The inflammatory medium conditioned by THP-1 or U937 macrophages induced the expression of several genes related to the EMT process. Total RNA was isolated from HT-29 or SW620 cell cultures that had been treated with the indicated conditioned media for 48 hours. RNA samples were reverse transcribed to cDNA, and Real Time PCR analysis was performed using oligonucleotide primers specific for the indicated genes (see Material and Methods). Genes analyzed were: FN1 (fibronectin 1), VIM (vimentin), ITGB6 (integrin subunit beta 6), and S100A4 (S100 calcium binding protein A4). Results are shown as the relative levels of each mRNA respect to the sample treated with standard medium (CON) and expressed as the mean ± SD of at least 3 independent experiments. CON, standard medium; MONO-CM, conditioned medium from non-activated monocytes; MACRO-CM, conditioned medium from differentiated macrophages.
Fig 7.
Gene expression analysis of β-catenin/TCF4 transcriptional target genes.
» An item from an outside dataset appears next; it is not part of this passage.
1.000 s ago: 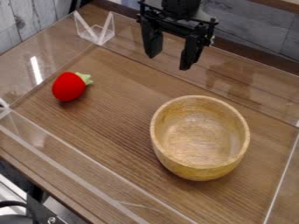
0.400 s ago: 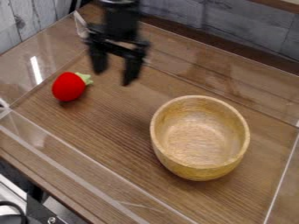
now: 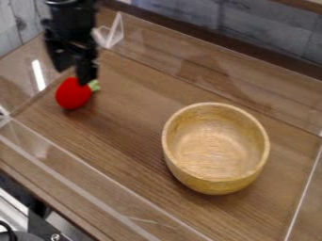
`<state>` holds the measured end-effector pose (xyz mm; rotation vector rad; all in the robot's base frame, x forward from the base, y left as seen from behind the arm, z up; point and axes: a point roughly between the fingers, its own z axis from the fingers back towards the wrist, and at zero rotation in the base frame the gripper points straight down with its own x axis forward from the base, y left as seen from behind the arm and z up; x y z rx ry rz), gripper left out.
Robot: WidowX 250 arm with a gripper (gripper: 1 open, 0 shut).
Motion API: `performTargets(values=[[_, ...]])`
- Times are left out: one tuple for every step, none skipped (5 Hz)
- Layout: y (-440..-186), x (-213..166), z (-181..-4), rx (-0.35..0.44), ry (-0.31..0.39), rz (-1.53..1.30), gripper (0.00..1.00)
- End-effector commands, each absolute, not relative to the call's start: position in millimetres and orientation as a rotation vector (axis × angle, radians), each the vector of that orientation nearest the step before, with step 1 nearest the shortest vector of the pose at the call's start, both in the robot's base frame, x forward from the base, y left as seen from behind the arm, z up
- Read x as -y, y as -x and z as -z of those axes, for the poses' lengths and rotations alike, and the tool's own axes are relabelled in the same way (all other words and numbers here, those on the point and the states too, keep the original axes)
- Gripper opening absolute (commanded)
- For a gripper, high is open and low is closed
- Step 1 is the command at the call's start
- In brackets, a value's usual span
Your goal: Move the red fruit to the right
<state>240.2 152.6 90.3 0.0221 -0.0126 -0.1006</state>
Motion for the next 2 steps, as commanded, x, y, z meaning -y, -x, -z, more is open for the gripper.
performTargets(values=[[-235, -170, -76.3, 0.058, -0.039, 0.079, 1.0], [-233, -172, -56.3, 0.066, -0.031, 0.06, 1.0]])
The inflammatory medium conditioned by THP-1 or U937 macrophages induced the expression of some targets of the β-catenin/TCF4 transcriptional pathway. Total RNA was isolated from HT-29 or SW620 cell cultures that had been treated with the indicated conditioned media for 48 hours. RNA samples were reverse transcribed to cDNA, and Real Time PCR analysis was performed using oligonucleotide primers specific for the indicated genes (see Material and Methods). Genes analyzed were: MMP7 (matrix metallopeptidase 7), PTGS2 (prostaglandin-endoperoxide synthase 2, or COX-2), MET (MET proto-oncogene, receptor tyrosine kinase), and CCND1 (cyclin D1). Results are shown as the relative levels of each mRNA respect to the sample treated with standard medium (CON) and expressed as the mean ± SD of at least 3 independent experiments. CON, standard medium; MONO-CM, conditioned medium from non-activated monocytes; MACRO-CM, conditioned medium from differentiated macrophages.
Fig 8.
Gene expression analysis of EMT-related transcription factors.
The inflammatory medium conditioned by THP-1 or U937 macrophages induced the expression of some transcription factor genes known as mediators of the EMT process. Total RNA was isolated from HT-29 or SW620 cell cultures that had been treated with the indicated conditioned media for 48 hours. RNA samples were reverse transcribed to cDNA, and Real Time PCR analysis was performed using oligonucleotide primers specific for the indicated genes (see Material and Methods). Genes analyzed were: ZEB1 (zinc finger E-box binding homeobox 1), SNAI1 (snail family transcriptional repressor 1, or Snail), and SNAI2 (snail family transcriptional repressor 2, or Slug). Results are shown as the relative levels of each mRNA respect to the sample treated with standard medium (CON) and expressed as the mean ± SD of at least 3 independent experiments. N.D., not detectable; CON, standard medium; MONO-CM, conditioned medium from non-activated monocytes; MACRO-CM, conditioned medium from differentiated macrophages.
Fig 9.
Cytokine genes induced by PMA-differentiated THP-1 and U937 macrophages suggested common mechanisms with the tumor recurrence in colorectal cancer patients undergoing postoperative peritoneal infections.
PMA-differentiated THP-1 and U937 macrophages (MACRO) were harvested in parellel with non-treated cultures (MONO), and total RNA isolated. RNA samples were reverse transcribed to cDNA, and Real Time PCR analysis was performed using oligonucleotide primers specific for the indicated genes (see Material and Methods). Genes analyzed corresponded to a gene panel differentially expressed in peripheral blood leukocytes of colorectal cancer patients undergoing postoperative peritoneal infetions (see reference 14): MMP9 (matrix metallopeptidase 9), IL1R2 (interleukin 1 receptor type 2), PLSCR1 (phospholipid scramblase 1), TRPS1 (transcriptional repressor GATA binding 1), ORM1 (orosomucoid 1), HP (haptoglobin), ADAM9 (ADAM metallopeptidase domain 9), and PDGFC (platelet derived growth factor C). Results are shown as the relative levels of each mRNA in the PMA treated cell lines (MACRO) respect to the non-treated monocytic cell lines (MONO) and expressed as the mean ± SD of at least 3 independent experiments. N.D., not detectable.